Sunday, July 20, 2008

Defining Cloud Computing

Generally, when a new fad [1] comes along in the software industry there is a fantastic initial rush of enthusiasm, buoyed by the initial success and enthusiasm of the innovators...

...This is generally followed by a series of attempts to define just what the fad is. We've seen this in recent history with topics such as Service Orientated Architecture (SOA) or Web 2.0 - or even things that seem very specific at the outset, like AJAX. There are countless other examples going back further.

This is now the case with the term Cloud Computing. Cloud Computing is difficult to define, but it's very generally about the commoditisation of computing resource. Instead of buying a server, with a specific processing and storage capacity - you simply buy an allocation of capacity from a vendor, a capacity that you can then increase or decrease as necessary. Instead of having a number of discrete resources (e.g. Ten disks on ten different servers), you get access to storage as one, virtual service.

It seems a simple proposition from many perspectives, but in reality the distinction is pretty subtle. After all, buying a physical server in principle achieves the same result - you pay and get more capacity.
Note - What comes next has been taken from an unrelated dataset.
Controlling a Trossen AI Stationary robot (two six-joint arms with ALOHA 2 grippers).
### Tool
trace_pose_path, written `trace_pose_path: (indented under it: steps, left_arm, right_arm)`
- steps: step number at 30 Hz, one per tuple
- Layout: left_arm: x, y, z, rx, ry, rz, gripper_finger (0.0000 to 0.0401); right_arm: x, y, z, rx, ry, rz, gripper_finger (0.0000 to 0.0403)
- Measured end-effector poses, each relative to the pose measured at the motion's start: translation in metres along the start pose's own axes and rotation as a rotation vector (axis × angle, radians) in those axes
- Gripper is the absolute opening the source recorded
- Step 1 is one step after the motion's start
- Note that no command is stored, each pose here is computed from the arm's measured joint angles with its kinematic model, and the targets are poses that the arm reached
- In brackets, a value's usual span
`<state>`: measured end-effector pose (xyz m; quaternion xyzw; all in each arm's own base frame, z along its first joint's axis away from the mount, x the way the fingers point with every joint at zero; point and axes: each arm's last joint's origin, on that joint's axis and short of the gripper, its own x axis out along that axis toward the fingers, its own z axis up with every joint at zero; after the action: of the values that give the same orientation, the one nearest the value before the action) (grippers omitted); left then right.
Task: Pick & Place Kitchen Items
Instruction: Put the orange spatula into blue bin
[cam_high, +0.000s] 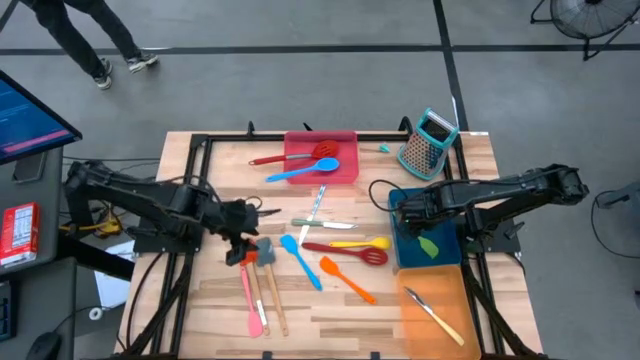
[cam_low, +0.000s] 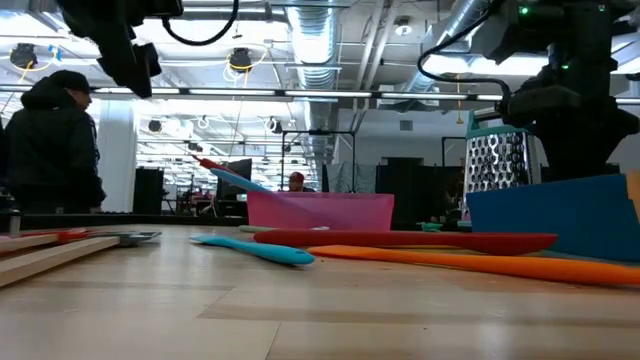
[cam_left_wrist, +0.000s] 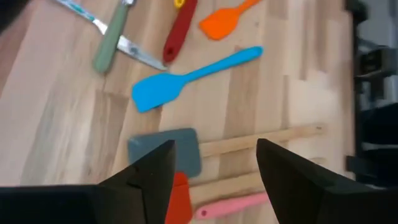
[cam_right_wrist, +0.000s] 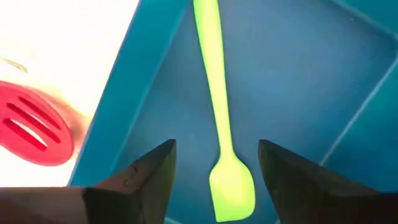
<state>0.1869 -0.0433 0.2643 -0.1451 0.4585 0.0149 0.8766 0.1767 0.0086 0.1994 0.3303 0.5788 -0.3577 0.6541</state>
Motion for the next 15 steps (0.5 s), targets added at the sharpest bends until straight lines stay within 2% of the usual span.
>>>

However, the real difference is in the definition of the service you get, and the mechanics for accessing that service - which is where the definition gets complicated.

Recently on Slashdot (Multiple Experts Try Defining "Cloud Computing"), there was an reference to a SYS-CON article on the definition of Cloud Computing - Twenty Experts Define Cloud Computing [2].

So Cloud Computing is not unique in that is lacks an explicit boundary. Definitions in the SYS-CON Article [2] varied quite a bit. Some of the commentary included:
  • ..the broad concept of using the internet to allow people to access technology-enabled services
  • Most computer savvy folks actually have a pretty good idea of what the term "cloud computing" means: outsourced, pay-as-you-go, on-demand, somewhere in the Internet, etc.
  • Clouds are the new Web 2.0. Nice marketing shine on top of existing technology. Remember back when every company threw some ajax on their site and said "Ta da! We’re a web 2.0 company now!"? Same story, new buzz word..

One of the definitions I particularly liked was by Yan Pritzker [3]. This definition makes three key points (refer to the article for the full explanation):
  • Clouds are vast resource pools with on-demand resource allocation.
  • Clouds are virtualized.
  • Clouds tend to be priced like utilities.

All of these definitions are generally from respected pundits and enthusiasts in the area. In the formative (storming) stage of a technology these are often very insightful and useful. However, as the audience and participants grow, this is diluted very quickly. In my experience, the definition of a fad is (eventually) corrupted by these definitions - In particular, as software and hardware vendors inevitably take control of the spotlight.

It's very common in my experience to see vendors come in with the following line - (a) here is this great fad and how it's changing the world, (b) it's obviously complex, so here is a definition of it that you can digest - and (c) here is our our products... Coincidentally, our products fit that definition exactly.

This is perhaps cynical. It's perfectly natural for a vendor to define their strategy in line with industry thinking and then produce their product suite to fit. Arguably, IBM know quite a bit about Cloud Computing. IBM has been pushing the "On Demand" brand across their various offerings since 2002 [4]. This is not to say that IBM's On Demand necessarily fits some of the definitions of Cloud Computing [5] - but it's certain that IBM will fold the buzz Cloud Computing into it's strategy around On Demand [6].

However, the cynicism around the action of vendors in this space is not unfounded. There are a lot of products that suddenly become SOA or BPM or AJAX once the term becomes a hot property in the industry. Or you simply take an existing product suite, add another product or extension that fits the mould, and rebrand the lot. This also highlights one good strategy for a startup - Find an existing, established vendor, spot some kind of technology gap or inconsistency, develop against the gap and get acquired.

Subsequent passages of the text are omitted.